In the Bay Area, car prices have been on the decline, following national trends. Prices rose in the summer and fell during the fall on land 26% higher year-over-year. The sticker shock then worsened, as costs jumped 36% higher in December, according to the latest Consumer Price Index data for the region.
This has led to list prices falling. A new Toyota RAV4 Prime was listed for nearly $97,000 — a $40,000 premium — earning social media scorn. A Bay Area man sold his car to Carvana, an online car dealer, for $90 more than he paid seven years ago for the vehicle brand new.
Schirmer said there could be a slight increase in used car prices over the next few months, in line with the traditional spring price increase that coincides with tax refunds, but Cox economists expect the market to stop skyrocketing and to stabilize this year around current levels. . But there is no sign of a return to near pre-pandemic levels.
“Do you know anything that gets cheaper over time?” Schirmer joked.

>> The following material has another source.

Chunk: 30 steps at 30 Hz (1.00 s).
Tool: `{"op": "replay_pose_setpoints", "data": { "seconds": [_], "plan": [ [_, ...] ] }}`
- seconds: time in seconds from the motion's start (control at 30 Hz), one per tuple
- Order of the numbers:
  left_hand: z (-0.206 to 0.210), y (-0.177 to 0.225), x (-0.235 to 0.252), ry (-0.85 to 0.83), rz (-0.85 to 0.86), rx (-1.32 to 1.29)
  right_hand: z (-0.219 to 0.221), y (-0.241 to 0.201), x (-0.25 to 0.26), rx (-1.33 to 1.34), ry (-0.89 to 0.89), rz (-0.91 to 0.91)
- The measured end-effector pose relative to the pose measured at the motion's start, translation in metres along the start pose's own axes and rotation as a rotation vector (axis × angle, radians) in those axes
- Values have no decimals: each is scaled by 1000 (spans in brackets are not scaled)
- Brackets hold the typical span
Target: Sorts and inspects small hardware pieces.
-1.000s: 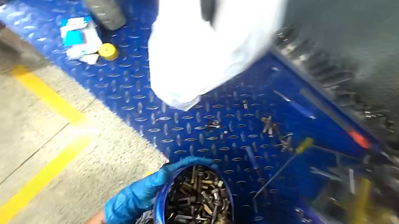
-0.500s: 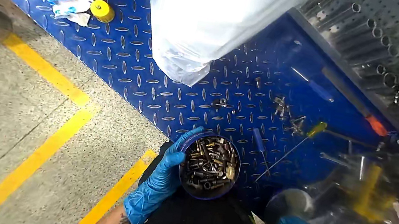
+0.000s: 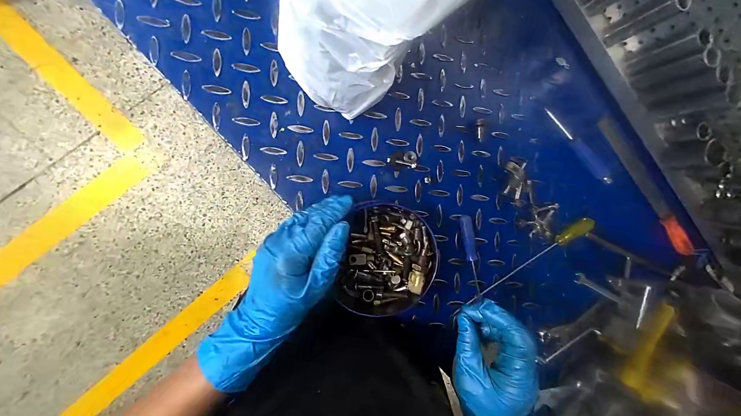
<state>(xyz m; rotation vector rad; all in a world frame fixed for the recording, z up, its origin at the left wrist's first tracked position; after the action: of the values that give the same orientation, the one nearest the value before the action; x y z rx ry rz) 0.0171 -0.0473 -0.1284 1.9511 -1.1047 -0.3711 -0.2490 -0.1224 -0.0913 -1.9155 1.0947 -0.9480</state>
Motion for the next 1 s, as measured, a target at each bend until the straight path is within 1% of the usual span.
{"op": "replay_pose_setpoints", "data": {
  "seconds": [0.1,0.17,0.23,0.33,0.5,0.7,0.8,0.9,0.97,1.0],
  "plan": [
    [-19,-8,1,64,-63,-174,10,-8,9,28,-45,-16],
    [-25,-17,-3,84,-114,-279,15,-11,16,37,-70,-27],
    [-25,-28,-15,74,-174,-355,20,-14,23,45,-94,-41],
    [-23,-43,-40,28,-322,-435,24,-21,31,28,-146,-54],
    [-20,-55,-65,27,-466,-451,34,-28,45,-12,-222,-81],
    [-17,-51,-60,42,-537,-501,53,-41,71,-59,-291,-193],
    [-15,-48,-58,18,-568,-472,66,-49,80,-76,-337,-249],
    [-11,-45,-59,-28,-580,-471,82,-55,82,-183,-410,-321],
    [-8,-43,-59,-56,-574,-470,94,-54,80,-313,-482,-366],
    [-7,-40,-58,-70,-575,-469,101,-51,79,-406,-548,-369]
  ]
}}
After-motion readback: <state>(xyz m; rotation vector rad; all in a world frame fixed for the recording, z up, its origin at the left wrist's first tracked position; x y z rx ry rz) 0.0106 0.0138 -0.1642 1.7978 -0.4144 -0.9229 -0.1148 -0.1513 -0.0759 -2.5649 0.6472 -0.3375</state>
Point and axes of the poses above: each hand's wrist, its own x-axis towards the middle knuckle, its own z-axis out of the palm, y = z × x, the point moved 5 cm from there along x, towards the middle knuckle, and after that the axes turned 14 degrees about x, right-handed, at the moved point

Nate Myler, director of sales at One Toyota in Oakland, has had a front-row seat to the new car shortage. Before the pandemic, dealerships’ motto of selling cars only at MSRP, or sticker price, was nothing special. But now the retailer has more than 1,300 people on waiting lists for new vehicles, with wait times for the particularly coveted RAV4 Prime electric hybrid of up to two years. He fielded inquiries from dealers as far away as Florida, wanting to buy new cars and sell used ones at a markup.
“Our dealers are comfortable,” Myler said. Instead of dealing with frugal customers looking for cost savings, they now mostly get calls from people willing to wait months and pay sticker prices. “Be patient,” he advised. “If you throw something in for $5,000 over MSRP, you’re going to be in a terrible position to resell.”
Mondo, a Berkeley resident, knows she entered the used car market at perhaps the worst time in modern history. But she’s hoping that by spring she can find the needle in the haystack – a RAV4 perfect for her budget. When she gets the car of her dreams, she plans to fill it with camping gear and take a trip to Yosemite.
“I’m tired of thinking about it,” she said. “Until I start thinking about it again.”
Are you entering the car buying market or have you recently purchased a vehicle? Share your tips and tricks for scoring a good deal in the form below. We may use them in a future story.